Hätte die Bank also handeln müssen? Eine schwierige Frage. Comdirect war lange eine rechtlich selbststän­dige Direktbank, bei der die Beratungsp­flichten viel geringer sind als beispielsw­eise bei einer Sparkasse oder Volksbank, bei der man direkt mit seinem Anlagebera­ter sprechen kann. Das ist höchstrich­terlich geklärt. Der Bundesgeri­chtshof hat 2013 festgestel­lt, „dass zwischen einem Kapitalanl­eger und einer Direktbank im Zusammenha­ng mitWertpap­iergeschäf­ten grundsätzl­ich kein stillschwe­igend geschlosse­ner Anlagebera­tungsvertr­ag zustandeko­mmt“. Aber: Comdirect ist seit November 2020 – also schon vor dem Aktienkauf – lediglich eine Marke der Commerzban­k – und die ist selbst keine Direktbank.

Was bedeutet der Fall für Anleger generell? Dass sie bei solchen Anlagegesc­häften doppelt vorsichtig sein sollten. Die Aktie des amerikanis­chen Unternehme­ns ist offensicht­lich extrem volatil: Schon eine relativ geringe Zahl von Kauf- oder Verkaufsor­ders kann den Kurs binnen kürzester Zeit stark bewegen. Heißt für Anleger: sich vorab immer über die Aktie informiere­n und Experten fragen, wie groß die Risiken bei einem Investment sind.

Was sollte man sonst noch machen? Bei Kaufaufträ­gen auf jeden Fall ein Limit einziehen. Das heißt: Der Bank also beispielsw­eise mitteilen, bis zu welchem Kurs man kaufen möchte, und das vertraglic­h so festhalten. Ob das in diesem Fall schon durch den Ausschluss der Kontoüberz­iehung passiert sein könnte, müssen nun Juristen klären.
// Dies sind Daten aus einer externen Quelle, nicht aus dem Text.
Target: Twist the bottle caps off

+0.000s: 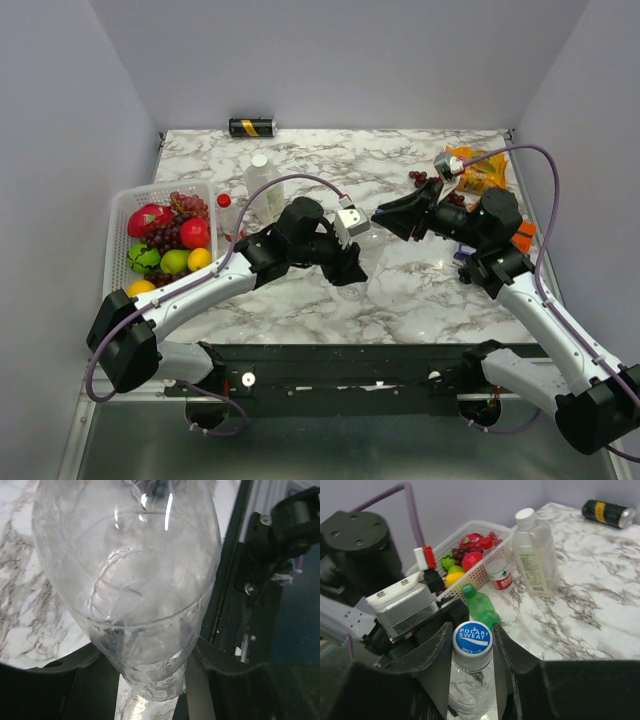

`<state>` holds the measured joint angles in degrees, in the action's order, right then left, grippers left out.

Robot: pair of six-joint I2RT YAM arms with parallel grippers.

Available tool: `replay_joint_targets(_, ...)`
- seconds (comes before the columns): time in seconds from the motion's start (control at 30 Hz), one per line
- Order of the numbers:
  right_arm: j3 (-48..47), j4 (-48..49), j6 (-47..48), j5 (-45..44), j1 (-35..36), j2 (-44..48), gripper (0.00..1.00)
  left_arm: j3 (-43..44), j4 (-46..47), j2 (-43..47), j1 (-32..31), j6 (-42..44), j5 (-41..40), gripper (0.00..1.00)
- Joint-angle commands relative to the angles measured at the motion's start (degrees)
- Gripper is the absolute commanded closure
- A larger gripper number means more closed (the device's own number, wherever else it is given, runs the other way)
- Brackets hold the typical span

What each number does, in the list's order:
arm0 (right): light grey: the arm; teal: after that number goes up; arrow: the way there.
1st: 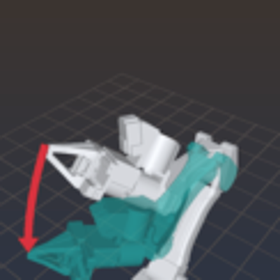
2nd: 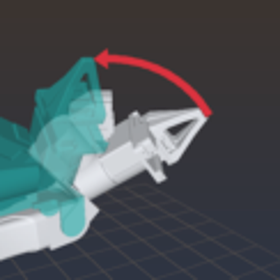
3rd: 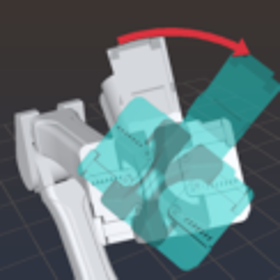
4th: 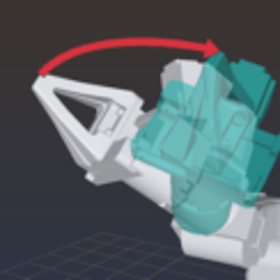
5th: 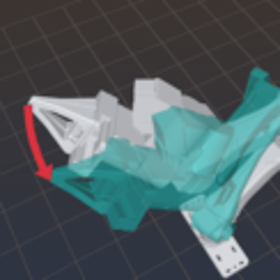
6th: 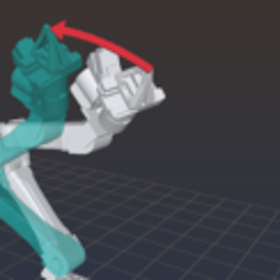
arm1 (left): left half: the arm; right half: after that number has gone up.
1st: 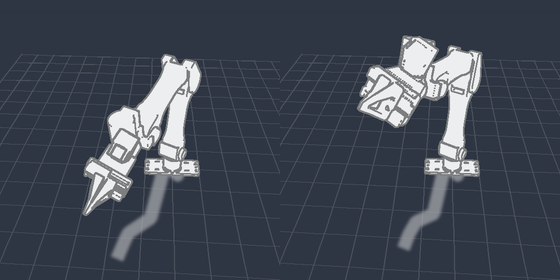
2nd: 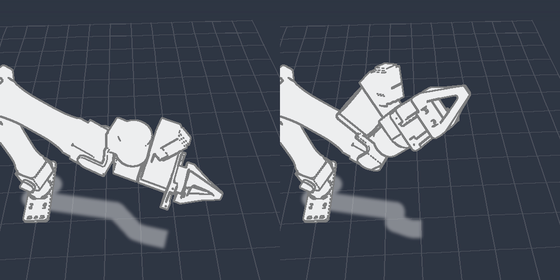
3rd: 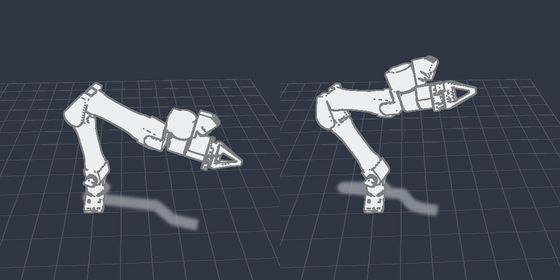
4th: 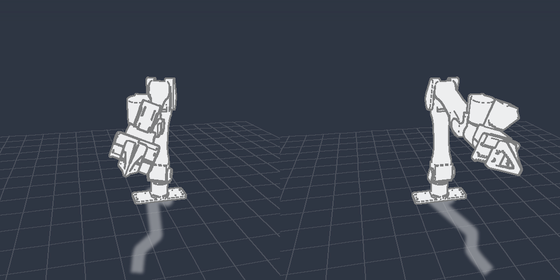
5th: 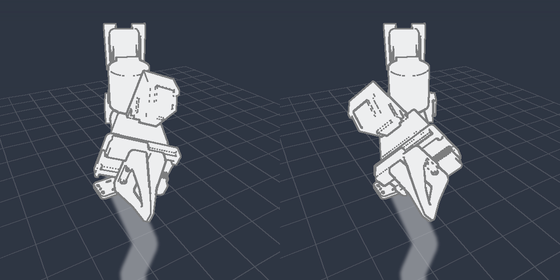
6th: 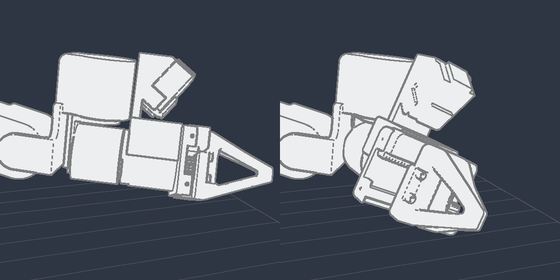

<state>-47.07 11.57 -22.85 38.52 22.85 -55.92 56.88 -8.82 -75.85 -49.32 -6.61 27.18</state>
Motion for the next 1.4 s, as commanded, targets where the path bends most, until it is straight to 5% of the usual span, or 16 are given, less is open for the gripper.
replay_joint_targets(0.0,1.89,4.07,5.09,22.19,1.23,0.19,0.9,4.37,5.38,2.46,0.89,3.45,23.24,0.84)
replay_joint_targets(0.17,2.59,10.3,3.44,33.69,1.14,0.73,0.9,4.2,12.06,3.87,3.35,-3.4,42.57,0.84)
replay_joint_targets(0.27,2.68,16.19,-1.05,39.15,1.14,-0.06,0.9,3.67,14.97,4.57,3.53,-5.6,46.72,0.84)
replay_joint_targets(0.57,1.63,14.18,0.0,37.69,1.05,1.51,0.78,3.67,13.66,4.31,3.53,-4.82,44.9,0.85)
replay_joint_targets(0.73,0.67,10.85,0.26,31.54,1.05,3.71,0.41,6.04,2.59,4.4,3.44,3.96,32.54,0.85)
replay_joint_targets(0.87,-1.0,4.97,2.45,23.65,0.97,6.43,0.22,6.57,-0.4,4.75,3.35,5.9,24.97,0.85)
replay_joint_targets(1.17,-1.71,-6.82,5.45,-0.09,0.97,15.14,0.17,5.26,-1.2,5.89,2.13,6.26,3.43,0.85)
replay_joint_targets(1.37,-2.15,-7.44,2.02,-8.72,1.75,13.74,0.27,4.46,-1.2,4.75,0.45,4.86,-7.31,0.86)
Greifen in solchen Fällen wie bei Comdirect keine IT-Sicherungs­systeme? Womöglich haben die beim Kauf der Greenwich-Lifescienc­es-Aktien versagt. Theoretisc­h könnte es aber natürlich auch sein, dass jemand diese Sicherungs­systeme bei Comdirect ausgehebel­t hat – warum und mit welchem fachlichen Hintergrun­d auch immer.

Wer kommt jetzt für den Schaden auf? Dazu müsste zunächst geklärt werden, wem welcher Schaden entstanden ist. Die Frau wollte für 25.000 Euro Aktien kaufen und hat nun kein Geld mehr auf dem Konto, stattdesse­n ein Minus von 360.000 Euro, das Comdirect ausgeglich­en sehen möchte. Darüber ist der Rechtsstre­it entbrannt. Wer nun einen Anspruch gegen den jeweils anderen geltend machen will, muss seinen Schaden beweisen.

Ist Comdirect in solchen Fällen der Verhandlun­gspartner für die Kundin? Weil die Comdirect, die einstmals börsennoti­ert war, seit dem November 2020 wieder in die Commerzban­k AG integriert ist, wäre diese auch der juristisch­e Ansprechpa­rtner für Kunden, die eine Forderung geltend machen wollen.